So I know this chapter isn't super long or anything. But I have a feeling you guys aren't going to mind it. This is full of Eli-Clare cuteness, and I literally mean full of it.
When Eli returns to school the next day, Adam skips. I'm not sure if they plan these things out, or if it just naturally happens, but something feels ironic.
I've noticed a lot of things about Eli in the five minutes I've spent watching him work on our story. For one, there always seems to be a song stringing along in his mind. He bobs his head subconsciously, the motion so light and subtle I sometimes wonder if it's me who's actually doing the moving. Occasionally I notice him closing his eyes, shielding his view with the harmony of a hidden song only he seems to be able to understand.
I have this theory that every person has their own song. None of them will ever be one you can find on the radio, or search on itunes, or even comprehend any lyrics. It's a melody, the beating of your heart combined with the rush of your blood combined with the kind of person you are. They attach to one another, tying together like DNA until all the parts soar across your body, clouds in the sky. It's not something you can explain, because it's not even something that's known to exist. But it's there, never changing and sticking with everyone until the day they die. Maybe, after they pass away, if you get really, really quiet, you just might be able to hear the soft tune of an unknown song, if only for a split second.

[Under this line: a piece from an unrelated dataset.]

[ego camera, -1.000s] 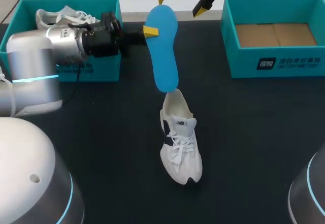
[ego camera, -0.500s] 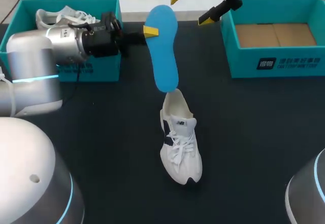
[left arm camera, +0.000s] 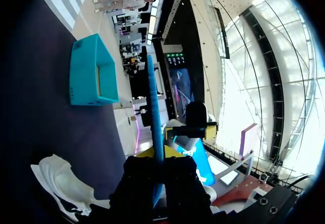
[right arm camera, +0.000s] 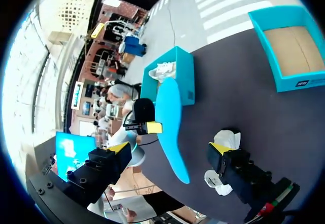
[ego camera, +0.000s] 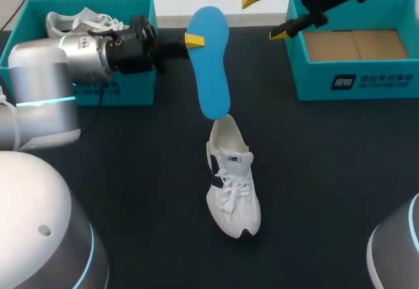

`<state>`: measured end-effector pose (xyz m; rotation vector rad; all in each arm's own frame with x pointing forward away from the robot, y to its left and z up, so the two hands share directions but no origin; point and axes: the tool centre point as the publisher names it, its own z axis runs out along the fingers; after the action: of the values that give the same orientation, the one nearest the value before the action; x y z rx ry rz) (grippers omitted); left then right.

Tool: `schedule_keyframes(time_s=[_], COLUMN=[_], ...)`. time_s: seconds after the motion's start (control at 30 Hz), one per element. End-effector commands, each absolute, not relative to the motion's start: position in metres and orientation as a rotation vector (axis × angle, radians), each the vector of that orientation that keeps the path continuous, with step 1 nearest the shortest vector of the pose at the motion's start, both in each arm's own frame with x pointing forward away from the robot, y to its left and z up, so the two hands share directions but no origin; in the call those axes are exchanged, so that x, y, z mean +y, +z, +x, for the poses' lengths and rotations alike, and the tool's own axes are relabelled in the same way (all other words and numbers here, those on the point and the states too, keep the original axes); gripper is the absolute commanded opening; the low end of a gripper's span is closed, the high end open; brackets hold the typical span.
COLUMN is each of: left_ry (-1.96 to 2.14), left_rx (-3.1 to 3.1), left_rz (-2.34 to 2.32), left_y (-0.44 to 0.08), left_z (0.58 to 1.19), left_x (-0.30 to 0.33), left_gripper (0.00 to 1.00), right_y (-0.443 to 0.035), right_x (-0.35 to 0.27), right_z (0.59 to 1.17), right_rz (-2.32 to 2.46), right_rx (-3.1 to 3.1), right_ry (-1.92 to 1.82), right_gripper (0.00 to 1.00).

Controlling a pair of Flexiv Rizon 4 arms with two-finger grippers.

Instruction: Take the shoe out of the shoebox, open the shoe tongue, remove and reinsert the insole, then place the shoe into the shoebox

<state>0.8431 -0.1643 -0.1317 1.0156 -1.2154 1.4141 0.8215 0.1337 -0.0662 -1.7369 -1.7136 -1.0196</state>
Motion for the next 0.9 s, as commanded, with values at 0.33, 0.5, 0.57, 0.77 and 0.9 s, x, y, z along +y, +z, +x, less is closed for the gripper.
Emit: schedule_keyframes(time_s=[0.33, 0.5, 0.57, 0.77, 0.9], left_ry=[1.415, 1.415, 1.415, 1.415, 1.415], left_rx=[-1.216, -1.216, -1.216, -1.216, -1.216], left_rz=[1.016, 1.016, 1.016, 1.016, 1.016], left_y=[-0.132, -0.132, -0.132, -0.132, -0.132], left_z=[0.842, 0.842, 0.842, 0.842, 0.842], left_x=[-0.164, -0.164, -0.164, -0.164, -0.164], left_gripper=[0.00, 0.00, 0.00, 0.00, 0.00], right_y=[-0.099, -0.105, -0.106, -0.101, -0.101], right_x=[0.124, 0.126, 0.126, 0.124, 0.124], right_z=[0.815, 0.813, 0.813, 0.813, 0.813], right_rz=[-1.411, -1.404, -1.386, -1.327, -1.327], right_rx=[-1.389, -1.369, -1.355, -1.331, -1.331], right_ry=[-1.233, -1.252, -1.295, -1.341, -1.341], right_gripper=[1.00, 1.00, 1.00, 1.00, 1.00])
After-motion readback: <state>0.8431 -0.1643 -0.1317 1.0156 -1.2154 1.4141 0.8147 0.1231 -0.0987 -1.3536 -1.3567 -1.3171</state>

And on rare occasions, he opens up his mouth, just slightly, letting out a breath that's enveloped with something else. A word, an emotion, a memory, a suppressed cough, I just don't know. But his breath feels unusually heavy as it passes through the air and reaches me, and sometimes I can feel my fingers lacing open to grab it and hide it in my pocket. There's something comforting about the way he acts, a lullaby that puts a child to sleep, and Eli seems to be the only person who can put me in a daze only he's able to bring me out of.

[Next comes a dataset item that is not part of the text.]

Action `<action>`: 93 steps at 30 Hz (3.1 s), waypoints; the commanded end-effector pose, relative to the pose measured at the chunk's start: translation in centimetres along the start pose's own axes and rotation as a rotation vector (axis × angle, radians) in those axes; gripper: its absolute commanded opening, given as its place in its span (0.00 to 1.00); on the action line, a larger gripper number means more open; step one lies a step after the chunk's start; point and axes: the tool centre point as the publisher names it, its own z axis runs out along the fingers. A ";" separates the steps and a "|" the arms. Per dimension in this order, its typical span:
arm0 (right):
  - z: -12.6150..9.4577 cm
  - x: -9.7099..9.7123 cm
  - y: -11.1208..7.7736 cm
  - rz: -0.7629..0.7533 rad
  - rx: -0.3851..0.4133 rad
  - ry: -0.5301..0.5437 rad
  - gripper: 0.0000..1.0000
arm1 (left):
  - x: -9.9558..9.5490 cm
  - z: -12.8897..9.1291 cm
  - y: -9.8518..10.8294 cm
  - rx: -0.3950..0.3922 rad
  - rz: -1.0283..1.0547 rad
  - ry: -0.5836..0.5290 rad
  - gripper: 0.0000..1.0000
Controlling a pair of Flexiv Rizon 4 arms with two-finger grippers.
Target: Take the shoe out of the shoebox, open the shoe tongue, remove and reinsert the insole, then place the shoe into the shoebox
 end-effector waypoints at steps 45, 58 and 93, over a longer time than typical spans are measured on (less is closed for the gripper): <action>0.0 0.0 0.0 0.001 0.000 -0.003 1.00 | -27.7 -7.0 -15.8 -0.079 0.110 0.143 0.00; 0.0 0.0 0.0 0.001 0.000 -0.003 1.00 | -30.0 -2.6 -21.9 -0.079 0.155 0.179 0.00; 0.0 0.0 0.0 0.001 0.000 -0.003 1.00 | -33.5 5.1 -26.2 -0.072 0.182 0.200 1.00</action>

"What are you thinking about?"
I jump when Eli speaks. Literally jump. I put my hand over my heart for a second to recover from the sudden leap and graze my eyes back over at him. He's looking at me, another bare expression on his face, but even though I can't decode an emotion I somehow can still tell there's one there.
"Nothing, really. Why?"
He shrugs. "I don't know," He puts his pen down and focuses all his attention on me, "You just looked like you were in a really deep thought, or something. Were you?"
"Maybe," I say, "But it doesn't matter anymore, 'cause obviously you ruined it."
He snorts, "I apologize for raining on your parade."
"It's okay. I like the rain."
"Why?"
"Why what?"
That smirk is back on his face and he shakes his head in amusement. I really don't know what's so funny. Instinctively, and self-consciously, I lift my hand up to wipe an unknown substance off my face.
"We already did this with whats," he tells me, still smirking, "Must we do it again with whys?"
"You never did answer my question," I challenge, placing my bookmark in my novel and closing it. A wave of confidence hits me as I place my elbows on the desk, raising my eyebrows at him and smirking.
I think for a moment how stupid we both look right now, staring at each other with these playful smirks on our faces, but at the same time I kind of like it. For once I don't feel prone to act as though I'm this mature, grown-girl who's completely perfect. I know Eli would hate her, being the way he is and all, and that he'd much rather have someone who chokes on every word and loses herself in her own thoughts.
"You never answered mine," he points out, waggling a finger in my face, "And after all, I did ask first."
"Well, my question was about your question. So I'll answer yours once you answer mine."
"What was your question?"
"What was your question?"
"Why do you like the rain?"
I feel two thoughts arise in my brain. One is: why do I like the rain? I don't really have a pure, straightforward reason for it, like most people expect. There's no childhood memory of playing in the rain, or any song or book about the rain that touched my heart. It just has always felt like part of me, a packaged deal. I just enjoyed it; the noise it makes against my windows, the way it smelt, the way it made the world look.
I suppose my favorite part is how it makes me feel. I spend so much of my life in a state of terrifying numbness, sometimes to the point where I can make myself bleed and not feel a thing. But when I'm in the rain, with frosty droplets of water shattering against my skin, it feels real. I feel real. I don't feel threatened by the thoughts of my body disintegrating with numbness. The world won't shake anymore, flashing into view only for enough time for me to blink and suppose it was once there. When it's raining, my view is pure, I am real, the world is stable, I stop shaking, and even though I'm cold, at least I can say I'm something at all.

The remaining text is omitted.